Defense in depth would be using cryto while requiring a physical connection.
> smartcard
A smartcard is fine - my argument is against RFID. A card that requires an electrical or inductive connection isn't going to leak everything over the radio.
My suggestion of "digital jewelry" is merely an example of how the form of the smartcard is flexible. Creativity in this area could allow for some easier to use devices, which could be important in places like hospitals.
But it does protect against the exact threat model you proposed.
> Defense in depth would be using cryto while requiring a physical connection.
> Consider, for example, the people that made ATM shims that captured the card data while recording the PIN being entered on the keypad.
How about you consider it?
Building a facade to intercept physical communications is very much on par with building increasingly large, awkward, and expensive antennas in terms of difficulty barriers (especially if you need enough polish to blend in). I'm a ham, I would know. I'm not sure why you are so insistent on drawing the line between these two particular techniques.
> A card that requires an electrical or inductive connection isn't going to leak everything over the radio.
Are you familiar with the distinction between near-field and far-field? Because both RFID and smartcards span that distinction while you just tried to draw a line down the middle.
> A smartcard is fine - my argument is against RFID.
Many (most?) smartcards communicate over RF. Your argument (and my rebuttal) was about
> Adding radio as a primary component in a security system
not the RFID technology in particular. So do you or don't you think RF communication in a security device is an inherent problem in and of itself?
> But it does protect against the exact threat model you proposed.
Encryption doesn't protect against traffic analysis. Knowing someone is present or that some device is in use is significant information.
Does the device you are proposing authenticate the reader before transmitting anything? If not, it's not particularly difficult (probaly by modifying a reader) to test if people have a security device on them.
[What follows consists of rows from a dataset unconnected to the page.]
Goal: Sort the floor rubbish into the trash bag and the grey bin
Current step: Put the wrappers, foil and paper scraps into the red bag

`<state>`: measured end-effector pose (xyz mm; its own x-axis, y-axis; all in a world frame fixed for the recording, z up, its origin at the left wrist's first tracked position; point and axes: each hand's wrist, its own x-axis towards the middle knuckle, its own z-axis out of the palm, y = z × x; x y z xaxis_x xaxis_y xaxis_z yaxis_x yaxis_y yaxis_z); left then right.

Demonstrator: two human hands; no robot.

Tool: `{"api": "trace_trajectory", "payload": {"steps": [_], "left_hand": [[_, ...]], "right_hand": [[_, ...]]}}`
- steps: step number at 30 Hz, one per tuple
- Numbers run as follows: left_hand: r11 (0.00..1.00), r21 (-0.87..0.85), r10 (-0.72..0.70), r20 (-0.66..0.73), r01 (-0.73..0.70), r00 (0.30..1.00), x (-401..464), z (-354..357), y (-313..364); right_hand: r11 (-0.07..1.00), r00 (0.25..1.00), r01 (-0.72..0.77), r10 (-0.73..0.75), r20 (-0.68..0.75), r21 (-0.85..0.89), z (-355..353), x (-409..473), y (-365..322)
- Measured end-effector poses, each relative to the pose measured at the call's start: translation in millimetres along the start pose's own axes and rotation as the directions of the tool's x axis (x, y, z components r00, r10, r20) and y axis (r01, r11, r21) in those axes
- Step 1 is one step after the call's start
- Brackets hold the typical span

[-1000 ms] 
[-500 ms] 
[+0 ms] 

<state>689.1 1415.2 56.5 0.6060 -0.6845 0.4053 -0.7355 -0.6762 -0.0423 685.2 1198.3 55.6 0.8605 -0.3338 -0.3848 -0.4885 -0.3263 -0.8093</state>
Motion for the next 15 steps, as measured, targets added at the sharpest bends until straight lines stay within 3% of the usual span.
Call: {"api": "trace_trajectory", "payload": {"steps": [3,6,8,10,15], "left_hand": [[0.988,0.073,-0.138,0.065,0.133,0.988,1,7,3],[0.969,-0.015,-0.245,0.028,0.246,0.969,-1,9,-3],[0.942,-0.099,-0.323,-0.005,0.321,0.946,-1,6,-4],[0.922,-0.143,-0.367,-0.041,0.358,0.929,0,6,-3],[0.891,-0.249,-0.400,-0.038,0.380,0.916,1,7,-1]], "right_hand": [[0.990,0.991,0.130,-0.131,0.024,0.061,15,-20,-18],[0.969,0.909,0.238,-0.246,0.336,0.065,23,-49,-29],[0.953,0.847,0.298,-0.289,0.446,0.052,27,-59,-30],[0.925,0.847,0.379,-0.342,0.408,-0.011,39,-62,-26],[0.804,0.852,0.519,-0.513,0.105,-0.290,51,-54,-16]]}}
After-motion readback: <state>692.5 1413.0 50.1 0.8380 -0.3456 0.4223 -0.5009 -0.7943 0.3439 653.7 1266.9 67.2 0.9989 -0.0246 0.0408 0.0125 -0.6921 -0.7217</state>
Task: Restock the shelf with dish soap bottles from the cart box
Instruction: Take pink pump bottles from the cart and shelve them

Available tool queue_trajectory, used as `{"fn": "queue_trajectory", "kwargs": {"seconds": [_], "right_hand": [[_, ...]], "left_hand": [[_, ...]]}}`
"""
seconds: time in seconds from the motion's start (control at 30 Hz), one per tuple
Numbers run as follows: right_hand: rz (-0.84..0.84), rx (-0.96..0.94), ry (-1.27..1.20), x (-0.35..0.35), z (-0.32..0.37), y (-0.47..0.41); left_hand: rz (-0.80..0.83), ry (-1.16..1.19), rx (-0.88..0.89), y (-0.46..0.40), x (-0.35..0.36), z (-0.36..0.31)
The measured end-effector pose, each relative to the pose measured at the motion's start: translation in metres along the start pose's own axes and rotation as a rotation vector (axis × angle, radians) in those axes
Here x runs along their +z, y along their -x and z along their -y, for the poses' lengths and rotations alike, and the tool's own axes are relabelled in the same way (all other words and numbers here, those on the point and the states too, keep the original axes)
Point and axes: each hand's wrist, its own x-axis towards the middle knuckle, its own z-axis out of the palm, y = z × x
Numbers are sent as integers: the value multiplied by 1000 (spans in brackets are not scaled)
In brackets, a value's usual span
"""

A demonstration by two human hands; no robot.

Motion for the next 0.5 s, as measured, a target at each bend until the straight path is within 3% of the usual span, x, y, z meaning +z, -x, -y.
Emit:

That only requires a ping, no crypto needed.
> I'm a ham
I used to be, for many years. (I wish I had more time for such things these days)
> large, awkward, and expensive antenna
That depends entirely on what you want to do. If you want to read the entire crypto transaction from the next building, then yes, an expensive antenna[1] will be required. If I just want to detect who is carrying a security device, you won't need a particularly accurate antenna - it just needs to have a decent gain.
My point with that example is that it's never a good idea to underestimate how much time and effort people will put into an attack. If criminals can add a man-in-the-middle chip piggybacked onto a chip-and-pin smartcard[2], they can made a decent cantenna.
> So do you or don't you think RF communication in a security device is an inherent problem in and of itself?
RF is an extra risk that should be avoided whenever possible for security devices, especially when effective alternatives are available.
In your linked video about the hospital, the smart card was slotted into a reader. This would work well and has no need for RF. It's certainly a far better solution than memorizing bad passwords.
I had this thought years ago. A smartcard coupled with a biometric seems easier to use and more secure.
Even just a card. You can only have one per person (as opposed to passwords that can have infinite copies and are likely to be unknowingly compromised) and if a card is lost, it can be expected that it will be replaced shortly so long as the replacement process is painless which seals the leak.
Maybe we should just get rid of the damn passwords and replace them with a system that makes it easier to remember and use without compromising security. At the very least one password + a smartcard system would be way easier. You enter your password once then you just have to swipe your card when you login to another system.